Esto indica que no solo la maduración de ciertos problemas relacionados con el conocimiento histórico conducía muy pronto a Nietzsche fuera de los estrechos límites de la disciplina académica filológica hacia una experiencia filosófica más amplia, sino que esta misma se enriquecía paulatinamente con una conciencia crítica.
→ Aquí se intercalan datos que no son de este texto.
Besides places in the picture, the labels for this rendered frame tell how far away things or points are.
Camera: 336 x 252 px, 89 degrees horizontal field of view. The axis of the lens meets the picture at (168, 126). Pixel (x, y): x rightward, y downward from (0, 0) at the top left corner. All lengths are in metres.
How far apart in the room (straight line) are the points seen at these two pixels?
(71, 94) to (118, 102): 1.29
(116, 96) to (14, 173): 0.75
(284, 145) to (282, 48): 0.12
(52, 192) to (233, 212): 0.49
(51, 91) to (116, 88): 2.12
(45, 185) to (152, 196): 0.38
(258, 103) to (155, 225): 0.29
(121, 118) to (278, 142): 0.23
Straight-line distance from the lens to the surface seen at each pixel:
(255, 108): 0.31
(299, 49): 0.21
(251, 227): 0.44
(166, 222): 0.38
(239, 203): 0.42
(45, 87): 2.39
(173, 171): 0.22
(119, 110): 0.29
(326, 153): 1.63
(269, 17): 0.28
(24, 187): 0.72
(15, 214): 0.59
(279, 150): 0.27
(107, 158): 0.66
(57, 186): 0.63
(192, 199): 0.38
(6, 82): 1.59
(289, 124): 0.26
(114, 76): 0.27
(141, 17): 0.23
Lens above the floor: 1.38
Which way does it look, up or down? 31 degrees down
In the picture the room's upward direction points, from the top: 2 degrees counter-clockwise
Como afirma Vattimo, «la intolerancia de Nietzsche ante la filología comienza, pues, por una crítica de la filología profesional, de su actitud de investigación positiva y ‘objetiva’ sobre lo antiguo, y llega a ser después: a/crítica del mundo que configura su propia relación con lo antiguo solo en esta forma, cerrándose a toda penetración del modelo clásico; b/crítica de los modos en que la imagen de lo antiguo se ha transmitido a este mundo reduciéndose al final a tal nivel».5

En su exigencia de preguntar a Grecia sobre su presente histórico, Nietzsche busca corregir la óptica «histórica» y la interrogación habitual de un presente, el suyo, vinculado asimismo a una determinada imagen del pasado. Pretende así cuestionar la propia imagen de ese presente cómodamente instalado en una idea de Grecia adaptada a los cánones del «filisteísmo» académico dominante. Su mirada histórica, sin embargo, estaba atenta no ya a lo que había tenido éxito, sino a las posibilidades desaparecidas. El cambio de escala interpretativa propuesto en esta peculiar «deshistorización» y este cambio de cronología constituían en realidad una especie de «arqueología» en donde nuestra cultura, confrontada con la griega, aparecía como «decadente» en la medida que esa misma «decadencia» pertenecía a una historia de la que formaba parte, como momento inicial, esa precisa imagen «clásica» que hasta ahora servía de modelo de confrontación a la cultura alemana idealista. Desde esta óptica, según Nietzsche, «la fatalidad quiso que el helenismo más reciente y degenerado haya manifestado el máximum de fuerza histórica. Por esta razón el helenismo más antiguo ha merecido siempre un juicio falso. Es preciso conocer exactamente el más reciente para distinguirlo del más antiguo. Existen muchas posibilidades no descubiertas todavía debido a que tampoco los griegos las descubrieron. Los griegos descubrieron otras que después recubrieron».6

3

Por todo ello, naturalmente, Nietzsche aquí no podía sino intervenir polémicamente en el debate que en el siglo xix se está planteando en torno al futuro de la cultura, por mucho que por las nuevas tensiones y contradicciones que apunta va mucho más allá de él. En cierto modo, marca la encrucijada entre el romanticismo y algo muy distinto. Como dice Sloterdijk, «por mucho que se sumen, del modo que se desee, el wagnerismo, la metafísica schopenhaueriana y los hechos de la filología clásica, nunca se llegaría al resultado obtenido por el propio Nietzsche. Pues, cualquiera que sea la composición procedente de estas fuentes y modelos, el elemento decisivo aquí fue el nacimiento del centauro, esto es, la liberación de una doble naturaleza artística y filosófica: una liberación de inagotables consecuencias, en la que se fusionaron con éxito los impulsos de Nietzsche por primera vez. Solo alguien ya consciente de que hay una imaginaria audiencia tras de sí, alguien que no se preocupa ya de si su audiencia real lo entenderá, puede escribir algo parecido a esto. De ahí la sonámbula seguridad de Nietzsche al afrontar este faux pas científico».7

Pese a que Nietzsche recoge todos los debates de la tradición romántica, muestra al mismo tiempo la imposibilidad de su cura de la decadencia, un camino que seguirá posteriormente. La primera parte (§§ 1-10) describe el nacimiento de la tragedia en la antigua Grecia a la luz del juego de Apolo y Dioniso. La segunda parte (§§ 11-15) analiza el suicidio de la tragedia a causa de la irrupción de una nueva fuerza, que Nietzsche asocia con Sócrates. Por último, la tercera y última parte (§§ 16-25) se centra en la situación de crisis de la cultura moderna como consecuencia del alejandrinismo. Es aquí donde se plantea el renacimiento de la cultura trágica con la vista puesta en el proyecto cultural de Wagner.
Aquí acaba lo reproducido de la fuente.